[AIM OF THE TASK]: Your task is to count the lines of the records that contain "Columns". Answer with the number and nothing else.

——

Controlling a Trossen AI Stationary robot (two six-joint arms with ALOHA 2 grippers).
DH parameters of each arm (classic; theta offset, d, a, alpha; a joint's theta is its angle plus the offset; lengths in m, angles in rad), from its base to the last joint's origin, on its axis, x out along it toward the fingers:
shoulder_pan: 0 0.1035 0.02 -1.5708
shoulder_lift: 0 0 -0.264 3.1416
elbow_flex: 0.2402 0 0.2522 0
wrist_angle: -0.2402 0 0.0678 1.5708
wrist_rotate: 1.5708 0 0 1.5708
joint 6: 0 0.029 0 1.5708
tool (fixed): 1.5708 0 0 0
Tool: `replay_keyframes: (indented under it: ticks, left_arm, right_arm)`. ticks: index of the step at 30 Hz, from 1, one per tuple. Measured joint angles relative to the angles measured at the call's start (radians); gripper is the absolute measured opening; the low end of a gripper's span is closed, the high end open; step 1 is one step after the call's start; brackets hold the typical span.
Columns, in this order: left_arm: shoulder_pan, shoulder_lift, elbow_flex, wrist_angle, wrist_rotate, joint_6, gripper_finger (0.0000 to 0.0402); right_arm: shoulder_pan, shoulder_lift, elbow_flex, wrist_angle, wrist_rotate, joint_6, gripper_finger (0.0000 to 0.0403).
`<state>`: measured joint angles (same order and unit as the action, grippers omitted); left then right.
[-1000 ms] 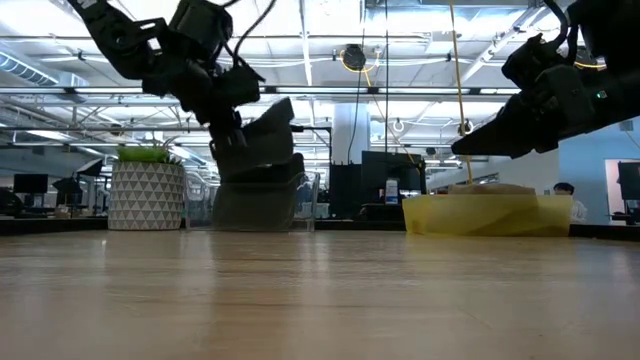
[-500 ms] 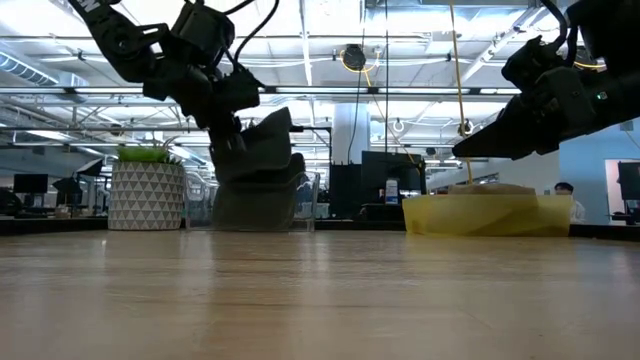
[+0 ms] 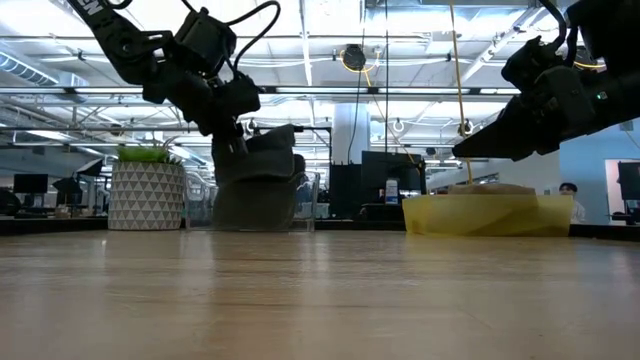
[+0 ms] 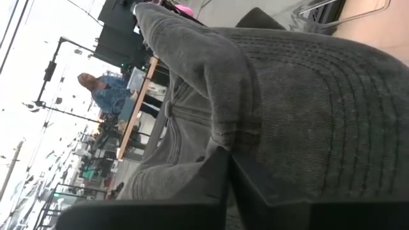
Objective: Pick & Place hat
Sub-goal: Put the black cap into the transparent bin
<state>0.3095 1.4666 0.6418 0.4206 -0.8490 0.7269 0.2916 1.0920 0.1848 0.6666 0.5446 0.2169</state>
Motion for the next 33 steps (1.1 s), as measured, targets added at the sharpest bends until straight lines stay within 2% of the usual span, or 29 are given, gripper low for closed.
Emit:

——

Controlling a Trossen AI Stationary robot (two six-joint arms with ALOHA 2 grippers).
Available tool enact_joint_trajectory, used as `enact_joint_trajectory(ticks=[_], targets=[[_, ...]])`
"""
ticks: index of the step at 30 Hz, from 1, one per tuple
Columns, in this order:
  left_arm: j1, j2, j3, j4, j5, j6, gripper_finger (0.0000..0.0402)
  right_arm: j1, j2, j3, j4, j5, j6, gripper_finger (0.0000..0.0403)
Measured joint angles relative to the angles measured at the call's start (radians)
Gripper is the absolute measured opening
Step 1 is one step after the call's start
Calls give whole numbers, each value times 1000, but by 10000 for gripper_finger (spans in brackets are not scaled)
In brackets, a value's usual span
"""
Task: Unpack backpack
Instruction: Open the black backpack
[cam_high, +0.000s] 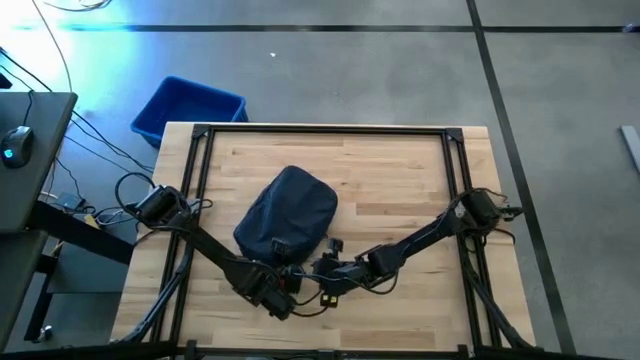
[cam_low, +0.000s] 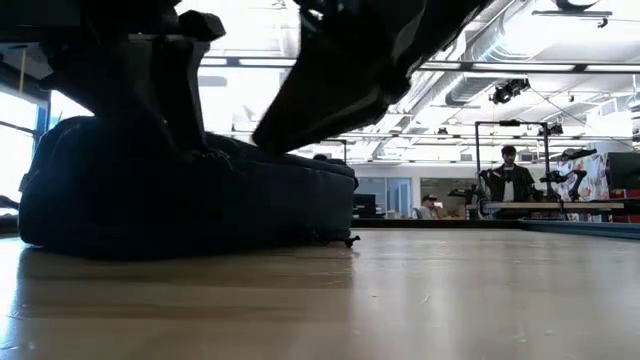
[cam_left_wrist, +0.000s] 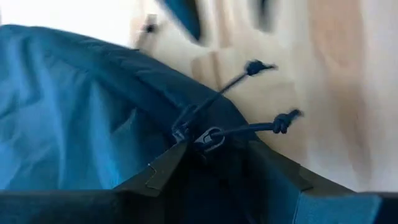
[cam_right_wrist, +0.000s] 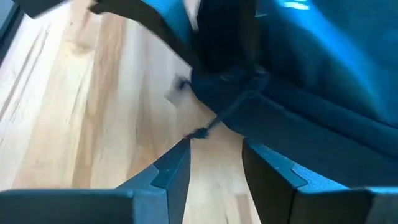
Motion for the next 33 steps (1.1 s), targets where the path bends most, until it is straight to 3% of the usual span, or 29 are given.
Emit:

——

[WRITTEN ANSWER]: 2